## Problem requirements
From the first line to the last, write out the listing exactly.

## Records provided
★ ★ ★

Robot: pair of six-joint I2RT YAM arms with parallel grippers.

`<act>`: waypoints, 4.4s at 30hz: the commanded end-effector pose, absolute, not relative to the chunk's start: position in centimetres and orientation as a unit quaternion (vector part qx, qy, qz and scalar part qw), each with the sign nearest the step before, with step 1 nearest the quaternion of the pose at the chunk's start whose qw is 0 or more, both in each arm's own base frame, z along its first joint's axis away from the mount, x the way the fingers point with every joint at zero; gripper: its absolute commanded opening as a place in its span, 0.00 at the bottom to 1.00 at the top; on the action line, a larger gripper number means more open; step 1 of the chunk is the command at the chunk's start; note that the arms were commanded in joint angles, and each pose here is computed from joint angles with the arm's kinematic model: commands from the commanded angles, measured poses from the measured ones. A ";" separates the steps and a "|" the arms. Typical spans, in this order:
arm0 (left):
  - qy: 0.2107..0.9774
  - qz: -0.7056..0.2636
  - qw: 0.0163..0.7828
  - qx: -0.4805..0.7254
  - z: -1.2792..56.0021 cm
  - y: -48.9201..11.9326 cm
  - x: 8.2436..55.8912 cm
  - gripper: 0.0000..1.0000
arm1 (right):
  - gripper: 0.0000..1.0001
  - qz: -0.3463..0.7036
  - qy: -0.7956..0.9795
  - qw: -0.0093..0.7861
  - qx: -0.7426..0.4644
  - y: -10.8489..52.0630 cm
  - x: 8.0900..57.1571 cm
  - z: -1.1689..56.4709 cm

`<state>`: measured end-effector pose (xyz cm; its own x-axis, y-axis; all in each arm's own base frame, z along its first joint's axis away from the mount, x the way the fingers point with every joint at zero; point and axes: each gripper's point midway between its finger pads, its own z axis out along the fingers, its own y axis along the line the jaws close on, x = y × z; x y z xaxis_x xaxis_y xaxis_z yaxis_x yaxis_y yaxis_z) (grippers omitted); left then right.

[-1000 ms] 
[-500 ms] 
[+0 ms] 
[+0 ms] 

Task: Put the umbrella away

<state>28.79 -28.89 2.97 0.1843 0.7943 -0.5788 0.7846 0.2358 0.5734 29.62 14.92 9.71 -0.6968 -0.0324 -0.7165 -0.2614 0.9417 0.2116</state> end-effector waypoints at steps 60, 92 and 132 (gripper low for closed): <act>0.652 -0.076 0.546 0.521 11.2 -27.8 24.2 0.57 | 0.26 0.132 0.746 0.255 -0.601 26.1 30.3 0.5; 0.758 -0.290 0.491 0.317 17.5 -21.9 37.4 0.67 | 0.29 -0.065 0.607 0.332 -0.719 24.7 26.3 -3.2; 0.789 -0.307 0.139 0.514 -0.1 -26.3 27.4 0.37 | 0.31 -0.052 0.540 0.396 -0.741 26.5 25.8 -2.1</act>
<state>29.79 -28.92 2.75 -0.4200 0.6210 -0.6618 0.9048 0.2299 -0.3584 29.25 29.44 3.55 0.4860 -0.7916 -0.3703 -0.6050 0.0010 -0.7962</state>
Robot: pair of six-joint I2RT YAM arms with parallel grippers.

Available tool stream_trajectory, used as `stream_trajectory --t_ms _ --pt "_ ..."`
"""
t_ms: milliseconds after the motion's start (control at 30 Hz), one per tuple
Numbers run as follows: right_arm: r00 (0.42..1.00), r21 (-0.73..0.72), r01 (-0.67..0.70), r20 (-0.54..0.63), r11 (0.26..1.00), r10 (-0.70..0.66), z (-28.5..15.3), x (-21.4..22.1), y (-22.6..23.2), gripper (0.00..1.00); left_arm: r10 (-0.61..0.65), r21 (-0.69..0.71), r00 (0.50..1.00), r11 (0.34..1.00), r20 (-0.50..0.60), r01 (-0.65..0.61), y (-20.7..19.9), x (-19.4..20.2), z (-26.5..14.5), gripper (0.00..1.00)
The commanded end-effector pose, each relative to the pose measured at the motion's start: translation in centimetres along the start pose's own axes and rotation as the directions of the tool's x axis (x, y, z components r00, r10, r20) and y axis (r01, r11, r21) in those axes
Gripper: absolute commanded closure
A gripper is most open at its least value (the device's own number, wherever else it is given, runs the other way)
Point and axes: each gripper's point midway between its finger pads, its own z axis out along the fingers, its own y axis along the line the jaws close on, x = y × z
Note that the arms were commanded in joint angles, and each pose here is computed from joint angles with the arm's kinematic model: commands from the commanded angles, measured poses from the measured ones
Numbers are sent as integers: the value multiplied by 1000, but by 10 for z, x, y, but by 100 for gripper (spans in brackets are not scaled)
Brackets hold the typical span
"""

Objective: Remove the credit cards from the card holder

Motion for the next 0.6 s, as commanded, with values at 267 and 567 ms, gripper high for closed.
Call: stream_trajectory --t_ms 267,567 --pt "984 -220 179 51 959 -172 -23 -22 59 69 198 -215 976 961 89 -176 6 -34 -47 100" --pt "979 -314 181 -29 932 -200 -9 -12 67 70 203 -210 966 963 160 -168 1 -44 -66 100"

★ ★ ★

## Reply to the task
Robot: pair of six-joint I2RT YAM arms with parallel grippers.

`<act>`: waypoints, 4.4s at 30hz: the commanded end-effector pose, absolute, not relative to the chunk's start: position in centimetres and orientation as a unit quaternion (vector part qx, qy, qz and scalar part qw), each with the sign nearest the step before, with step 1 nearest the quaternion of the pose at the chunk's start whose qw is 0 or more, both in each arm's own base frame, z along its first joint's axis away from the mount, x the way the fingers point with every joint at zero; gripper: its absolute commanded opening as a place in its span, 0.00 at the bottom to 1.00 at the top; on the action line, a larger gripper number means more open; step 1 of the chunk is the command at the chunk's start; note that the arms were commanded in joint angles, and each pose here is computed from joint angles with the arm's kinematic model: commands from the commanded angles, measured poses from the measured ones. A ";" separates the steps and a "|" the arms. Typical spans, in this order:
arm0 (left):
  - qy: 0.2107..0.9774
  - qz: -0.7056..0.2636
  - qw: 0.0163..0.7828
  - qx: -0.4805..0.7254
  - z: -1.2792..56.0021 cm
  - y: -48.9201..11.9326 cm
  - x: 8.2436..55.8912 cm
  - gripper: 0.0000..1.0000
arm1 (right):
  - gripper: 0.0000..1.0001
  - qz: -0.3463..0.7036
  - qy: -0.7956..0.9795
  - qw: -0.0093..0.7861
  - qx: -0.7426..0.4644
  - y: -10.8489..52.0630 cm
  - x: 8.0900..57.1571 cm
  - z: -1.1689..56.4709 cm

`<state>`: measured end-effector pose (xyz cm; its own x-axis, y-axis; all in each arm's own base frame, z along its first joint's axis away from the mount, x the way the fingers point with every joint at zero; point and axes: each gripper's point midway between its finger pads, its own z axis out along the fingers, its own y axis along the line the jaws close on, x = y × z; x y z xaxis_x xaxis_y xaxis_z yaxis_x yaxis_y yaxis_z) (grippers omitted); left then right.

[-1000 ms] 
[-500 ms] 
[+0 ms] 
[+0 ms] 

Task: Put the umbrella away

<state>28.79 -28.89 2.97 0.1843 0.7943 -0.5788 0.7846 0.2358 0.5734 29.62 14.92 9.71 -0.6968 -0.0324 -0.7165 -0.2614 0.9417 0.2116</state> end-effector waypoints at steps 60, 92 and 132 (gripper low for closed): <act>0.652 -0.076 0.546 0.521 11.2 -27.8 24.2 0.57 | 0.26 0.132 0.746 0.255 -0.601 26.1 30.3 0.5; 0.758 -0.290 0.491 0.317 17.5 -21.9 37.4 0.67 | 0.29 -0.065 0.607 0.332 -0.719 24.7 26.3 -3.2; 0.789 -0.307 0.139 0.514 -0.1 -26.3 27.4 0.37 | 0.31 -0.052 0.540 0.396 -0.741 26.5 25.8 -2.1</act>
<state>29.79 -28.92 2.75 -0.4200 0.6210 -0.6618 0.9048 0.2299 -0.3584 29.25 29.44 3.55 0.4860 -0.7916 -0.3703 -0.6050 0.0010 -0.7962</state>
Robot: pair of six-joint I2RT YAM arms with parallel grippers.

Available tool stream_trajectory, used as `stream_trajectory --t_ms _ --pt "_ ..."`
"""
t_ms: milliseconds after the motion's start (control at 30 Hz), one per tuple
Numbers run as follows: right_arm: r00 (0.42..1.00), r21 (-0.73..0.72), r01 (-0.67..0.70), r20 (-0.54..0.63), r11 (0.26..1.00), r10 (-0.70..0.66), z (-28.5..15.3), x (-21.4..22.1), y (-22.6..23.2), gripper (0.00..1.00); left_arm: r10 (-0.61..0.65), r21 (-0.69..0.71), r00 (0.50..1.00), r11 (0.34..1.00), r20 (-0.50..0.60), r01 (-0.65..0.61), y (-20.7..19.9), x (-19.4..20.2), z (-26.5..14.5), gripper (0.00..1.00)
The commanded end-effector pose, each relative to the pose measured at the motion's start: translation in centimetres along the start pose's own axes and rotation as the directions of the tool's x axis (x, y, z components r00, r10, r20) and y axis (r01, r11, r21) in those axes
Gripper: absolute commanded closure
A gripper is most open at its least value (the device's own number, wherever else it is given, runs the other way)
Point and axes: each gripper's point midway between its finger pads, its own z axis out along the fingers, its own y axis along the line the jaws close on, x = y × z
Note that the arms were commanded in joint angles, and each pose here is computed from joint angles with the arm's kinematic model: commands from the commanded angles, measured poses from the measured ones
Numbers are sent as integers: the value multiplied by 1000, but by 10 for z, x, y, but by 100 for gripper (spans in brackets are not scaled)
Brackets hold the typical span
"""

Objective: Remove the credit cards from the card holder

Motion for the next 0.6 s, as commanded, with values at 267 and 567 ms, gripper high for closed.
Call: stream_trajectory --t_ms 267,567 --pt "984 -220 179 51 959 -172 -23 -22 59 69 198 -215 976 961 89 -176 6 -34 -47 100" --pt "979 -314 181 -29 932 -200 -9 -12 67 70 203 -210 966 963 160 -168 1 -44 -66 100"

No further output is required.